#### EXERCISE AIM:
Looking through the listing, how many of its lines hold the word "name"? Answer with only the number.

#### AVAILABLE DATA:
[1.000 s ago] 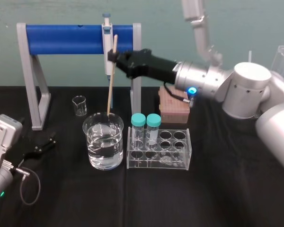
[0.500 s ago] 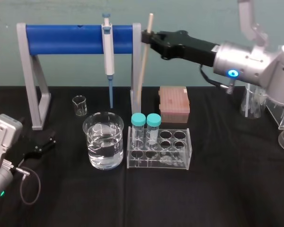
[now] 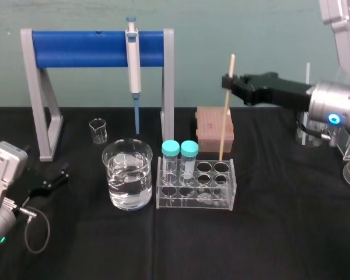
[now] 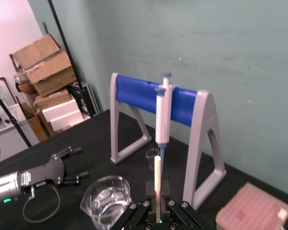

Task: Hold the thermometer with one hand and immerse one end into the beaker, then reinsert it into the test tube rack.

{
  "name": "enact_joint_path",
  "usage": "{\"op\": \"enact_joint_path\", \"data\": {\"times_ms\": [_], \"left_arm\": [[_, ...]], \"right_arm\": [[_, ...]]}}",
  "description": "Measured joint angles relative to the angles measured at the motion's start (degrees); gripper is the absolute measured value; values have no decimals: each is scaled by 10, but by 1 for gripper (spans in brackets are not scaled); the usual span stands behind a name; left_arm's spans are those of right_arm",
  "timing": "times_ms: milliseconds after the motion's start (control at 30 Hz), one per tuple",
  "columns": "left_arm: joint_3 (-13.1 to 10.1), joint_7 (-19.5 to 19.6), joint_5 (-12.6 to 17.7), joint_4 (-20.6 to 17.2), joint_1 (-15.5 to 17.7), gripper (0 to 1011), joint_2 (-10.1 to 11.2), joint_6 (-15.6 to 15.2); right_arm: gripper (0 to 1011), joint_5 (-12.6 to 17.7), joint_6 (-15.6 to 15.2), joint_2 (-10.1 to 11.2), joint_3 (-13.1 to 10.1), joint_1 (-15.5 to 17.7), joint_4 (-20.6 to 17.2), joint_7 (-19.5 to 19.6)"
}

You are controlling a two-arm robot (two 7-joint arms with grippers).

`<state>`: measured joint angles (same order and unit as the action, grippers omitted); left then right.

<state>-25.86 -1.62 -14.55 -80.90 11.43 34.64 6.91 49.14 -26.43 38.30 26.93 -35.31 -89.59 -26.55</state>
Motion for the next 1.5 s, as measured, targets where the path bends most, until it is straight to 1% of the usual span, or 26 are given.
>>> {"op": "enact_joint_path", "data": {"times_ms": [133, 233, 367, 567, 800, 1000, 1500], "left_arm": [[0, 0, 0, 0, 0, 1004, 0, 0], [0, 0, 0, 0, 0, 1004, 0, 0], [0, 0, 0, 0, 0, 1004, 0, 0], [0, 0, 0, 0, 0, 1004, 0, 0], [0, 0, 0, 0, 0, 1004, 0, 0], [0, 0, 0, 0, 0, 1004, 0, 0], [0, 0, 0, 0, 0, 1004, 0, 0]], "right_arm": [[55, 12, 2, 17, -6, 25, -17, 17], [55, 17, 10, 22, -7, 34, -20, 24], [55, 17, 26, 23, -2, 36, -17, 24], [55, 10, 48, 21, 11, 33, 2, 15], [55, 7, 60, 12, 22, 29, 26, 0], [55, 5, 65, 8, 28, 26, 38, -9], [55, -12, 71, 0, 39, 29, 55, -10]]}}
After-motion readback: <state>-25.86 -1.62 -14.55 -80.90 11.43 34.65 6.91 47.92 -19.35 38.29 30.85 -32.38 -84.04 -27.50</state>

#### RESULT OF THIS EXERCISE:
2